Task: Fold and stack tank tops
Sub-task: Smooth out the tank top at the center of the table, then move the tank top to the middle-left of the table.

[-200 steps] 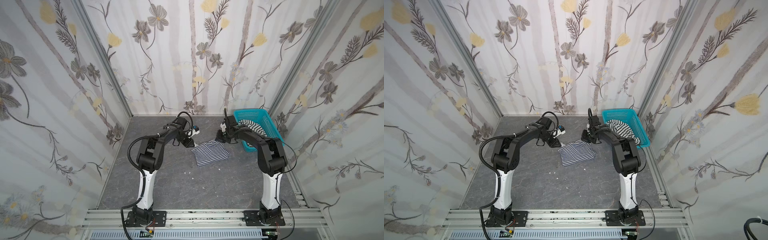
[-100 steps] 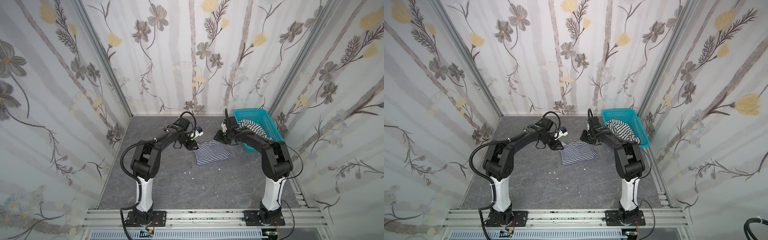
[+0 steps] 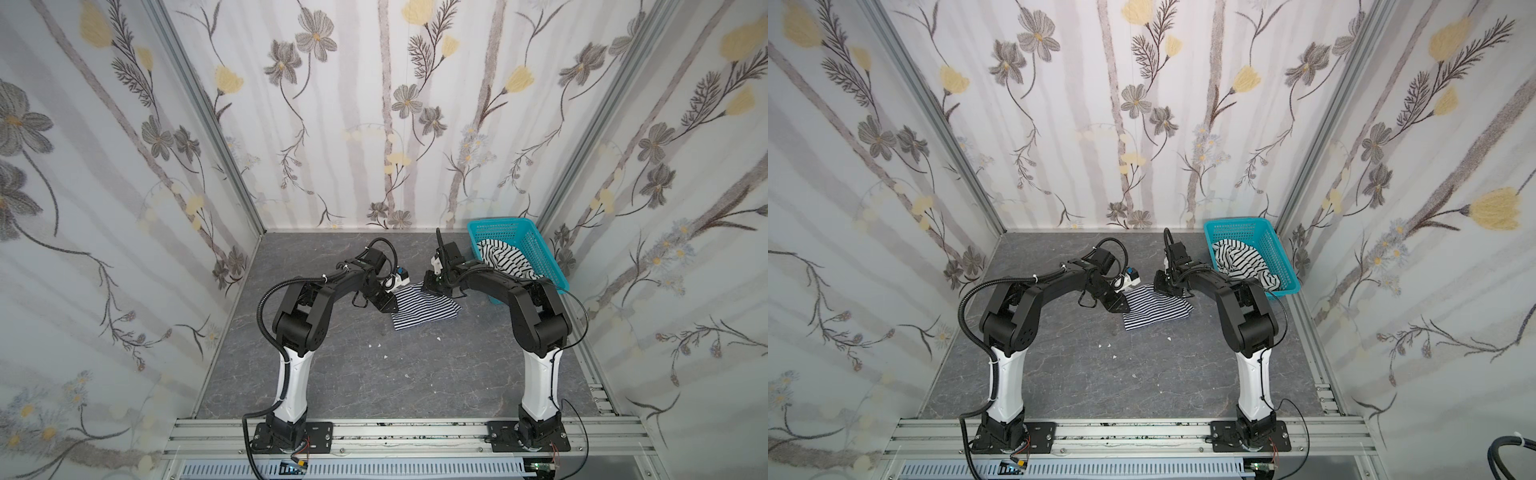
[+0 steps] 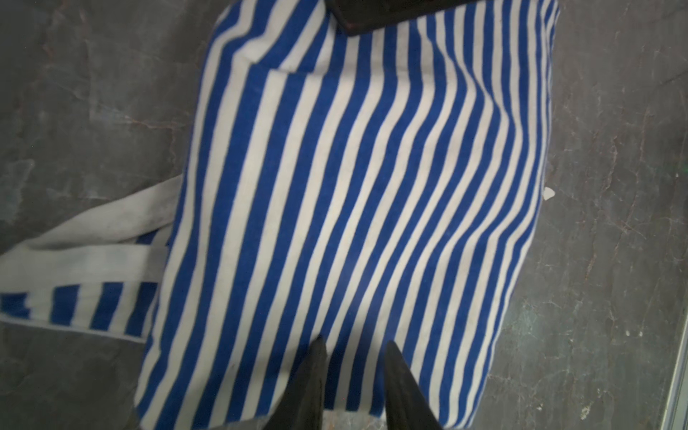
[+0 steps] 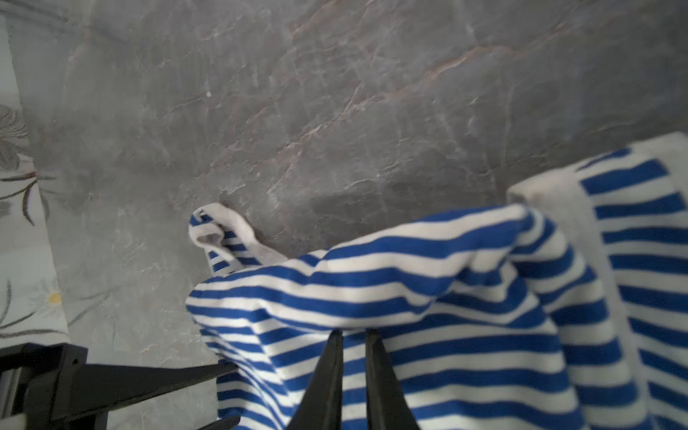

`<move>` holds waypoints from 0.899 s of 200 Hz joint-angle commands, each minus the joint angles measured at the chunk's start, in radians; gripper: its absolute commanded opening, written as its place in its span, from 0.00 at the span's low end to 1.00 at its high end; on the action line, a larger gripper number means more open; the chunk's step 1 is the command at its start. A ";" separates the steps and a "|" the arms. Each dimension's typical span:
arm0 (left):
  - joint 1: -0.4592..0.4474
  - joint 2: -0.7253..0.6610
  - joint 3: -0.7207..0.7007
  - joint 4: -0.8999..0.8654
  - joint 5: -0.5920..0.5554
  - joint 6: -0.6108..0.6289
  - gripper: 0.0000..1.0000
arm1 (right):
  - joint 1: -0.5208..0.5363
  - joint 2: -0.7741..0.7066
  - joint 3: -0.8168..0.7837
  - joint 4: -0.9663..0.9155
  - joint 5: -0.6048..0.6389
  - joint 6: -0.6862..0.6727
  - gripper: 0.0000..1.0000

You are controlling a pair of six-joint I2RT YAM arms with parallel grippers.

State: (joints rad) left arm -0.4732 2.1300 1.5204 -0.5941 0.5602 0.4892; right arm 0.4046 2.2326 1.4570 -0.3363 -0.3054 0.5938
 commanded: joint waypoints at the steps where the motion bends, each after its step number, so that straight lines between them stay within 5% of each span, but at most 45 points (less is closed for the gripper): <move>1: 0.001 0.027 0.015 0.022 -0.031 -0.017 0.29 | -0.025 0.027 0.029 0.033 0.011 0.016 0.15; 93: 0.001 0.102 0.030 0.040 -0.234 -0.065 0.28 | -0.086 0.083 0.060 -0.004 0.064 0.043 0.18; 142: 0.035 0.126 0.056 0.042 -0.325 -0.096 0.26 | -0.039 -0.140 -0.046 0.067 0.043 0.040 0.35; 180: 0.081 0.103 0.027 0.040 -0.433 -0.057 0.24 | -0.030 -0.303 -0.139 0.098 0.063 0.069 0.38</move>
State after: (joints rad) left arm -0.4202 2.2223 1.5883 -0.3882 0.3927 0.4152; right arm 0.3702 1.9965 1.3582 -0.2825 -0.2630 0.6411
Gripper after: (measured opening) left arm 0.244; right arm 0.380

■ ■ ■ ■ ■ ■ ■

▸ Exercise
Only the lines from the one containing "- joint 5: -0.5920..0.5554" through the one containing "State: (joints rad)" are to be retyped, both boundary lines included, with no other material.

▸ Output for this task
  - joint 5: -0.5920..0.5554
  - joint 6: -0.6108..0.6289
  - gripper: 0.0000..1.0000
arm1 (right):
  - joint 1: -0.5208..0.5363
  - joint 2: -0.7741..0.7066
  - joint 3: -0.8168..0.7837
  - joint 4: -0.9663..0.9155
  - joint 5: -0.6048..0.6389
  - joint 6: -0.6862..0.6727
  - gripper: 0.0000..1.0000

You are controlling a pair of six-joint I2RT YAM arms with parallel grippers.

State: (joints rad) left arm -0.4732 2.1300 1.5204 -0.5941 0.5602 0.4892; right arm 0.4046 2.2326 1.4570 -0.3363 -0.3054 0.5938

Above is the complete output.